• Requirement: Could you copy the records below exactly, keeping none of the images?

• Source material:
■ ■ ■ ■ ■ ■ ■
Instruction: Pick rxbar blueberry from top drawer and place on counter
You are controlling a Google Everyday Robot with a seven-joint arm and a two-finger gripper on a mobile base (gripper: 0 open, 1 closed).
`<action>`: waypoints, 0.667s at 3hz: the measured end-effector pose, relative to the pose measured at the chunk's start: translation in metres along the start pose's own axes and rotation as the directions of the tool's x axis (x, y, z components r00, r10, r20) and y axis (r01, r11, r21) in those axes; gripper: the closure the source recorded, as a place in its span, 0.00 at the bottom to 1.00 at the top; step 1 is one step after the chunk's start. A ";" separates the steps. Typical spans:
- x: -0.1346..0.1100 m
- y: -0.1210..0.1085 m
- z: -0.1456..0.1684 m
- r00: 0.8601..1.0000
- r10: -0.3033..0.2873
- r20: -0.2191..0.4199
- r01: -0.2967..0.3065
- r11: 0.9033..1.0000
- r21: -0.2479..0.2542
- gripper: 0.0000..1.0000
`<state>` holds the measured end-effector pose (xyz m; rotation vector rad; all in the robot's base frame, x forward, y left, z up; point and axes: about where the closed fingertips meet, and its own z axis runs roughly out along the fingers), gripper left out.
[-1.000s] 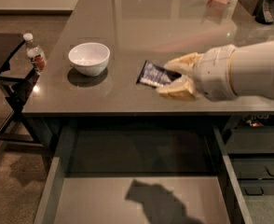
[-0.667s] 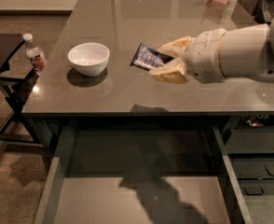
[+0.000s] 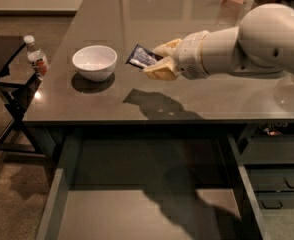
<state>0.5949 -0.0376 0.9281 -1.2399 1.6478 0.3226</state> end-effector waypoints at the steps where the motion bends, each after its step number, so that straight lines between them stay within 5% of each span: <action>1: 0.019 -0.006 0.027 0.999 0.037 -0.029 -0.037 0.999 -0.007 1.00; 2: 0.023 -0.007 0.033 0.998 0.046 -0.037 -0.046 0.999 -0.010 0.87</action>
Offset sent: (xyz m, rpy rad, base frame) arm 0.0179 0.0050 -0.0225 -0.0036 0.0377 -0.0177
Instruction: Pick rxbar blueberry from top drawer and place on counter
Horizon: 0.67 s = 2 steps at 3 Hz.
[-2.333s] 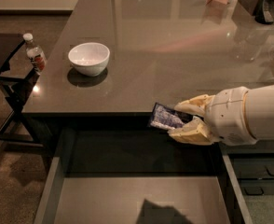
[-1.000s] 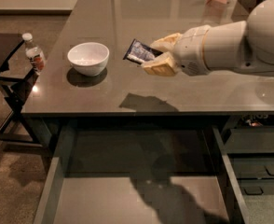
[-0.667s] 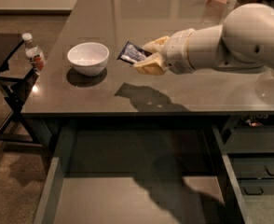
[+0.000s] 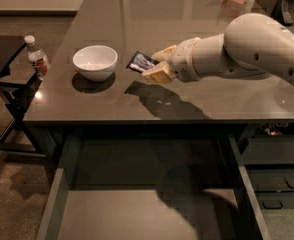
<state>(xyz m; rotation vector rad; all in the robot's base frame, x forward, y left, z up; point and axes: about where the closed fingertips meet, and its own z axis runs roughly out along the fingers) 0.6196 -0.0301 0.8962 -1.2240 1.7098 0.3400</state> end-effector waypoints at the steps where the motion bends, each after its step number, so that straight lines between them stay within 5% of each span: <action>1: 0.000 0.000 0.000 1.000 0.000 0.000 0.000 1.000 0.000 0.63; 2: 0.000 0.000 0.000 1.000 0.000 0.000 0.000 1.000 0.000 0.40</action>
Offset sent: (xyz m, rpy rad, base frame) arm 0.0000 0.0000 0.0000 0.0000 0.0000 0.0000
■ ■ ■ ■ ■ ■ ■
• Answer to this problem:
Instruction: Pick rxbar blueberry from top drawer and place on counter
You are controlling a Google Everyday Robot with a seven-joint arm and a two-finger gripper on a mobile base (gripper: 0 open, 1 closed).
`<action>`: waypoints, 0.667s at 3hz: the measured end-effector pose, relative to the pose measured at the chunk's start: translation in metres along the start pose's own axes and rotation as the directions of the tool's x axis (x, y, z components r00, r10, r20) and y axis (r01, r11, r21) in those axes; gripper: the closure the source recorded, as a place in its span, 0.00 at the bottom to 1.00 at the top; step 1 is one step after the chunk's start. A ";" separates the steps. Typical spans:
- x: -0.1346..0.1100 m
- y: -0.1210..0.1085 m
- z: -0.1456..0.1684 m
- r00: 0.8601..1.0000
- r10: -0.3033..0.2873
- r20: -0.2191..0.4199
- r01: -0.2967..0.3065
- r11: 0.9033..1.0000
- r21: -0.2479..0.2542
- gripper: 0.0000..1.0000
`<state>` holds the measured end-effector pose (xyz m; rotation vector rad; all in the robot's base frame, x forward, y left, z up; point and axes: about where the closed fingertips meet, and its own z axis runs roughly out along the fingers), gripper left out.
[-1.000s] 
[-0.667s] 
[+0.000s] 
<state>0.5949 -0.0376 0.9281 -1.2399 1.6478 0.3226</state> end-effector waypoints at the steps where the motion bends, each after its step number, so that straight lines between them stay within 5% of each span: <action>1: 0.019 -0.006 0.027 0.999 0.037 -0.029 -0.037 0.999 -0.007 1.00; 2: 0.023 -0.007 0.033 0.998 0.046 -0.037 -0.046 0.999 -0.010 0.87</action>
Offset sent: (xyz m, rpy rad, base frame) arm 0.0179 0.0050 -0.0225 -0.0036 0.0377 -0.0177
Instruction: Pick rxbar blueberry from top drawer and place on counter
Horizon: 0.67 s = 2 steps at 3 Hz.
[-2.333s] 
[-1.000s] 
[-0.667s] 
[+0.000s] 
<state>(xyz m; rotation vector rad; all in the robot's base frame, x forward, y left, z up; point and axes: about where the closed fingertips meet, and its own z axis runs roughly out along the fingers) 0.6196 -0.0301 0.8962 -1.2240 1.7098 0.3400</state> end-effector waypoints at the steps where the motion bends, each after its step number, so that straight lines between them stay within 5% of each span: <action>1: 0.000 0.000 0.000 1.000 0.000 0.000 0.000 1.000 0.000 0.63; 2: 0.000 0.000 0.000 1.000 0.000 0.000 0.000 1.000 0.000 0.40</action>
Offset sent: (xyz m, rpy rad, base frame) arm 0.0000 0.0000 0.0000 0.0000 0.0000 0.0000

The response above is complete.